* [Exercise description] Pull out every line below containing the word "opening".

* [Given material]
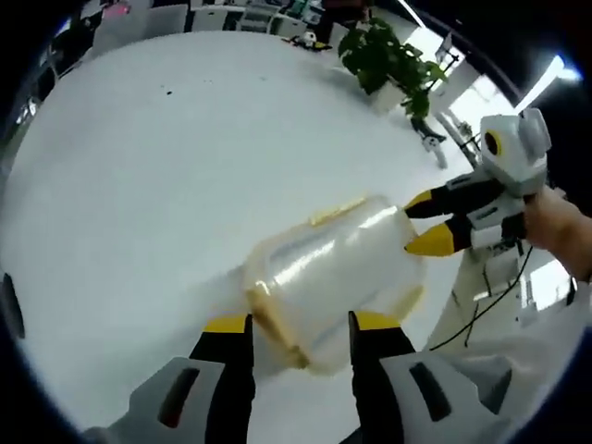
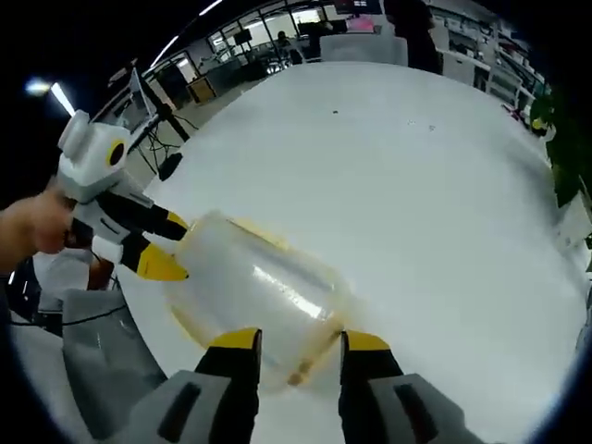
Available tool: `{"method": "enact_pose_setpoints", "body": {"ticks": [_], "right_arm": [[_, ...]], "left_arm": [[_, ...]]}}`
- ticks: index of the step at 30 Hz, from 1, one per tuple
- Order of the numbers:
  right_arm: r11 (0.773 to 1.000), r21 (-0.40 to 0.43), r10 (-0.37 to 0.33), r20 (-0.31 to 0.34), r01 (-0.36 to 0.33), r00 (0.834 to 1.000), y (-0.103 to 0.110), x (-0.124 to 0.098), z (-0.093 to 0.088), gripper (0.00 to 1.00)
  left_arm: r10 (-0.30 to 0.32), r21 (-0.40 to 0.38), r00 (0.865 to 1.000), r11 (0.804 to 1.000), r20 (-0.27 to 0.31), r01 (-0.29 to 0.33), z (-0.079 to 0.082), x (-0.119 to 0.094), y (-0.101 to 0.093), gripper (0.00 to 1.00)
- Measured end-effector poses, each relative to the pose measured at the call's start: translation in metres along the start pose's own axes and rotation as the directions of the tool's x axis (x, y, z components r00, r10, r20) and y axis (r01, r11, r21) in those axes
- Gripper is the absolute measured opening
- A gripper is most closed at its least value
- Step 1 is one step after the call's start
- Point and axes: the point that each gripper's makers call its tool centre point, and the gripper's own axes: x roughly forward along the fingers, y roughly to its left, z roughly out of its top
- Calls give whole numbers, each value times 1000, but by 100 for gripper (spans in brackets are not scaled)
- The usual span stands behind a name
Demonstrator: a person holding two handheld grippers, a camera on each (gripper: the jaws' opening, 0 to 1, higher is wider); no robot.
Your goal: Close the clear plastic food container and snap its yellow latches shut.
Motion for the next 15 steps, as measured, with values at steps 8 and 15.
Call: {"method": "enact_pose_setpoints", "body": {"ticks": [8,15], "right_arm": [[1000,0,-28,-48,28,998,3,1,-2,29],[999,34,-35,-58,37,998,2,1,1,29]], "left_arm": [[-7,-20,1000,1000,-3,7,0,2,-2,37],[-43,-43,999,998,-14,43,0,7,-1,33]]}}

* [Solution for this problem]
- Gripper is the absolute measured opening
Demonstrator: a person holding two handheld grippers, a camera on each (gripper: the jaws' opening, 0 to 1, higher is wider); no robot.

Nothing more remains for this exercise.